TASK DESCRIPTION: Repeat the entries exactly as they stand.

RECORDS PROVIDED:

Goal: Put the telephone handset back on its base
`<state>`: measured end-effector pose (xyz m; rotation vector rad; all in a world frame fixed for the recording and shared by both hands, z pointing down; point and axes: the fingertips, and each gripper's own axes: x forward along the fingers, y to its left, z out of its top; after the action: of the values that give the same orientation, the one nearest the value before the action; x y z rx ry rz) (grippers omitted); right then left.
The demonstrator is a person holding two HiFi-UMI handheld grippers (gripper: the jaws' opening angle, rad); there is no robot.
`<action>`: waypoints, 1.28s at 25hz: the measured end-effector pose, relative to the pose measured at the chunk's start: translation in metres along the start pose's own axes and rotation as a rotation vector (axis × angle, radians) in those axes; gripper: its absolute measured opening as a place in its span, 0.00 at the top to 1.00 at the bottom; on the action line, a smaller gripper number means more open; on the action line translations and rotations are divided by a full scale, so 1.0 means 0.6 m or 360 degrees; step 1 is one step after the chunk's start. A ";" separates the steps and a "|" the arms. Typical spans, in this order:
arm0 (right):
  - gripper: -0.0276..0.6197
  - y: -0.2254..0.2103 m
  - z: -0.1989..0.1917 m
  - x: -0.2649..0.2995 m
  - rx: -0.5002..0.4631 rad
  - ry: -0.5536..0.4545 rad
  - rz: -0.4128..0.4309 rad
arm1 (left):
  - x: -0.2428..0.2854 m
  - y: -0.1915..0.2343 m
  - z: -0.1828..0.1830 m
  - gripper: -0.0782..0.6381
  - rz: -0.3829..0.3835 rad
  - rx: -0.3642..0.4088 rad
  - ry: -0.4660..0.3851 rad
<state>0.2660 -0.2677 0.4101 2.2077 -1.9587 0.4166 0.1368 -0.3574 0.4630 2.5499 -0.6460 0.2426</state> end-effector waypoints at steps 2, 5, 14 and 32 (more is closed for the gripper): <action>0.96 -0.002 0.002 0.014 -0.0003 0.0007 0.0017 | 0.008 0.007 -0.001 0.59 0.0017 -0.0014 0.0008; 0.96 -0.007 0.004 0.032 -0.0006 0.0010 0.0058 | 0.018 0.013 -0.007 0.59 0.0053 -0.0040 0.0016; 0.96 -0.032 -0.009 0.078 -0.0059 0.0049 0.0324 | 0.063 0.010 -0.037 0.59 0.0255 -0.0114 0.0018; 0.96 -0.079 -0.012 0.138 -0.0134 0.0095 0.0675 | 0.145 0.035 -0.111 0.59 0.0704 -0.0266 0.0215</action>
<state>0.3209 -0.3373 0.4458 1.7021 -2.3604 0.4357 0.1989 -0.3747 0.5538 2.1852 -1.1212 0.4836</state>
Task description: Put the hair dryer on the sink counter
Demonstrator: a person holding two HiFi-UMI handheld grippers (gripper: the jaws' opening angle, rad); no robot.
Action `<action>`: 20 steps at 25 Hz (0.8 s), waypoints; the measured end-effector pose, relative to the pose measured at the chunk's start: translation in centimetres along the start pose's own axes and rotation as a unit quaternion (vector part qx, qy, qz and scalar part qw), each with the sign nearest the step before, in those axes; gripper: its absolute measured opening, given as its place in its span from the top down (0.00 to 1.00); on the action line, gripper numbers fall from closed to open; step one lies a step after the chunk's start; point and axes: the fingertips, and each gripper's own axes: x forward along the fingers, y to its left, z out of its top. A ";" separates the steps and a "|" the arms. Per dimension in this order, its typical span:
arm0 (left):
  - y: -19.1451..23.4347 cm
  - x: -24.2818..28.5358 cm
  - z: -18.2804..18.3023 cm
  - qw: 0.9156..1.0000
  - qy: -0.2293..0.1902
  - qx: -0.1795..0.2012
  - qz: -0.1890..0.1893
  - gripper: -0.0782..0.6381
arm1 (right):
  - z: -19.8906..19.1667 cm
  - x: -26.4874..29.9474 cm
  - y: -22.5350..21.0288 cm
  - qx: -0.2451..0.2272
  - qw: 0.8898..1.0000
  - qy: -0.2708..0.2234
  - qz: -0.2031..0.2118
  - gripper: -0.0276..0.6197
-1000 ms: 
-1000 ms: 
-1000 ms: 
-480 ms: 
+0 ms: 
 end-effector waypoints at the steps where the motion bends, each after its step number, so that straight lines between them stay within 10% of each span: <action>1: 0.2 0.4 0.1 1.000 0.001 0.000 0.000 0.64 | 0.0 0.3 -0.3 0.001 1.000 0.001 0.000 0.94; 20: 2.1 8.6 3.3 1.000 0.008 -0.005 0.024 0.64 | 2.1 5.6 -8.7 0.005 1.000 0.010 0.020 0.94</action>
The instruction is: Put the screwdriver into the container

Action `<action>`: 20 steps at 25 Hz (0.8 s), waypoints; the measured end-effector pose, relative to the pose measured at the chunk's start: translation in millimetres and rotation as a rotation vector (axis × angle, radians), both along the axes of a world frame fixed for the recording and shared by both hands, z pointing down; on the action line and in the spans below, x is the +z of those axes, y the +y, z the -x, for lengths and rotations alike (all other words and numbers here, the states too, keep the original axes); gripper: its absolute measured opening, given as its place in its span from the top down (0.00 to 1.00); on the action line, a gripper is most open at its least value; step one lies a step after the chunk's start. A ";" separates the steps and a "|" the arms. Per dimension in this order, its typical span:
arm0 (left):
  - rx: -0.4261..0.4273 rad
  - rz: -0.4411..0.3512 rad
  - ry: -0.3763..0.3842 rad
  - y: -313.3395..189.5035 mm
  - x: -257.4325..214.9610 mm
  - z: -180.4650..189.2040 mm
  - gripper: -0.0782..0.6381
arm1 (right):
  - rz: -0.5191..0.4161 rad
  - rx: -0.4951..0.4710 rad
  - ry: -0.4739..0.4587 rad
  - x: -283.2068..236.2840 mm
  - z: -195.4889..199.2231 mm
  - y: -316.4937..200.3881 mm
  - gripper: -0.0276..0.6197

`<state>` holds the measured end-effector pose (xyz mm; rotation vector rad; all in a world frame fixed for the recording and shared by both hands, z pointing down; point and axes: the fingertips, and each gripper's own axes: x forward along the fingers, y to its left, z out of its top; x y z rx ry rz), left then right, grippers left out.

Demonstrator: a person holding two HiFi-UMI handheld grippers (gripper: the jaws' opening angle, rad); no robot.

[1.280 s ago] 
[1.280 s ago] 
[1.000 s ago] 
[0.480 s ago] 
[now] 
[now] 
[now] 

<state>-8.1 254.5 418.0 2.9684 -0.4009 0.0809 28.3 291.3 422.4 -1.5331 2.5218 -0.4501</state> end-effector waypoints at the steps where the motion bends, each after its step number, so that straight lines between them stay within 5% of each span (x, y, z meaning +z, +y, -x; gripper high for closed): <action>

COMPLETED TASK:
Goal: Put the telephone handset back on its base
`<state>`: measured end-effector pose (xyz m; rotation vector rad; all in a world frame fixed for the recording and shared by both hands, z pointing down; point and axes: the fingertips, and each gripper's own axes: x forward along the fingers, y to its left, z out of its top; after the action: of the values that give the same orientation, the one nearest the value before the action; x y z rx ry rz) (grippers omitted); right then left.
The demonstrator is a person holding two HiFi-UMI handheld grippers (gripper: the jaws' opening angle, rad); there is no robot.
`<action>`: waypoints, 1.28s at 25hz: the measured end-effector pose, relative to the pose measured at the chunk's start: translation in metres along the start pose's own axes and rotation as a rotation vector (axis × angle, radians) in those axes; gripper: its absolute measured opening as a place in its span, 0.00 at the top to 1.00 at the bottom; on the action line, a smaller gripper number means more open; on the action line translations and rotations are divided by a full scale, so 1.0 means 0.6 m or 360 degrees; step 1 is one step after the chunk's start. A ";" separates the steps and a "|" the arms. Typical spans, in this order:
arm0 (right):
  - gripper: -0.0276..0.6197
  - y: -0.2254..0.2103 m
  - z: -0.1989..0.1917 m
  - x: -0.2649..0.2995 m
  - rx: -0.5002..0.4631 rad
  - ry: -0.5536..0.4545 rad
  - rz: -0.4128..0.4309 rad
arm1 (left):
  - x: -0.2428..0.2854 m
  - y: -0.1915..0.2343 m
  - z: -0.1828..0.1830 m
  - gripper: -0.0782..0.6381
  - rz: -0.3829..0.3835 rad
  - rx: -0.3642..0.4088 rad
  - ry: -0.4660..0.3851 rad
<state>0.2660 -0.2677 0.4101 2.2077 -1.9587 0.4166 0.1368 -0.3574 0.4630 2.5499 -0.6460 0.2426</state> end-effector waypoints at steps 2, 5, 14 and 32 (more is closed for the gripper): <action>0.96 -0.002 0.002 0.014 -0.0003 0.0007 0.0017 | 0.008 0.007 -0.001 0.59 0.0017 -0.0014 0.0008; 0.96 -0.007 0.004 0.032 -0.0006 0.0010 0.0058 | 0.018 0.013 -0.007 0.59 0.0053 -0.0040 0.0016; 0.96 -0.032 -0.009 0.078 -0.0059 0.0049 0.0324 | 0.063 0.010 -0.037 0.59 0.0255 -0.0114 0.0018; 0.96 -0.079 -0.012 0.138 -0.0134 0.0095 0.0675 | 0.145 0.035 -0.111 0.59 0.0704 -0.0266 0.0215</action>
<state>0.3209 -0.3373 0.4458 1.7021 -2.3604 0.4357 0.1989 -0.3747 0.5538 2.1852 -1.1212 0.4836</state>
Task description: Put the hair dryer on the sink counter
Demonstrator: a person holding two HiFi-UMI handheld grippers (gripper: the jaws' opening angle, rad); no robot.
Action `<action>`: 20 steps at 25 Hz (0.8 s), waypoints; the measured end-effector pose, relative to the pose measured at the chunk's start: translation in centimetres along the start pose's own axes and rotation as a unit quaternion (vector part qx, qy, qz and scalar part qw), each with the sign nearest the step before, in those axes; gripper: its absolute measured opening, given as its place in its span from the top down (0.00 to 1.00); on the action line, gripper numbers fall from closed to open; step one lies a step after the chunk's start; point and axes: the fingertips, and each gripper's own axes: x forward along the fingers, y to its left, z out of its top. A ";" separates the steps and a "|" the arms. Per dimension in this order, its typical span:
arm0 (left):
  - y: -19.1451..23.4347 cm
  - x: -24.2818..28.5358 cm
  - z: -18.2804..18.3023 cm
  - qw: 0.9156..1.0000
  - qy: -0.2293..0.1902
  - qx: -0.1795..0.2012
  - qz: -0.1890..0.1893
  - gripper: -0.0782..0.6381
arm1 (right):
  - z: -19.8906..19.1667 cm
  - x: -26.4874..29.9474 cm
  - y: -22.5350..21.0288 cm
  - qx: -0.2451..0.2272
  - qw: 0.8898..1.0000
  - qy: -0.2708..0.2234
  - qz: -0.2031..0.2118
  - gripper: -0.0276..0.6197
-1000 ms: 
-1000 ms: 
-1000 ms: 
-480 ms: 
+0 ms: 
 end-effector waypoints at the steps where the motion bends, each after its step number, so that straight lines between them stay within 10% of each span: <action>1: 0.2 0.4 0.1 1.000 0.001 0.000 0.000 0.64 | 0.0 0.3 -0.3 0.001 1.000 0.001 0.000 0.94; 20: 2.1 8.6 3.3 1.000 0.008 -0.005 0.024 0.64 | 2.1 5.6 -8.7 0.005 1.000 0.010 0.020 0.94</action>
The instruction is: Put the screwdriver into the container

Action `<action>`: 20 steps at 25 Hz (0.8 s), waypoints; the measured end-effector pose, relative to the pose measured at the chunk's start: translation in millimetres and rotation as a rotation vector (axis × angle, radians), both along the axes of a world frame fixed for the recording and shared by both hands, z pointing down; on the action line and in the spans below, x is the +z of those axes, y the +y, z the -x, for lengths and rotations alike (all other words and numbers here, the states too, keep the original axes); gripper: its absolute measured opening, given as its place in its span from the top down (0.00 to 1.00); on the action line, a gripper is most open at its least value; step one lies a step after the chunk's start. A ";" separates the steps and a "|" the arms. Per dimension in this order, its typical span:
arm0 (left):
  - rx: -0.4261..0.4273 rad
  - rz: -0.4411..0.3512 rad
  - ry: -0.3763..0.3842 rad
  - y: -313.3395..189.5035 mm
  - x: -257.4325..214.9610 mm
  - z: -180.4650..189.2040 mm
  - gripper: -0.0782..0.6381
arm1 (right):
  - rz: -0.5191..0.4161 rad
  - rx: -0.4951..0.4710 rad
  - ry: -0.4739..0.4587 rad
  - x: -283.2068..236.2840 mm
  - z: -195.4889..199.2231 mm
  - y: -316.4937..200.3881 mm
  - gripper: -0.0276..0.6197

`<state>` holds the measured end-effector pose (xyz mm; rotation vector rad; all in a world frame fixed for the recording and shared by both hands, z pointing down; point and axes: the fingertips, and each gripper's own axes: x forward along the fingers, y to its left, z out of its top; x y z rx ry rz), left then right, grippers left out.

Demonstrator: a person holding two HiFi-UMI handheld grippers (gripper: the jaws' opening angle, rad); no robot.

[1.280 s ago] 
[1.280 s ago] 
[1.000 s ago] 
[0.480 s ago] 
[now] 
[now] 
[now] 

<state>-8.1 254.5 418.0 2.9684 -0.4009 0.0809 28.3 291.3 422.4 -1.5331 2.5218 -0.4501</state> end-effector waypoints at the steps where the motion bends, each after its step number, so that straight lines between them stay within 5% of each span (x, y, z meaning +z, +y, -x; gripper high for closed): <action>

There is no more to the output, and the exercise is done.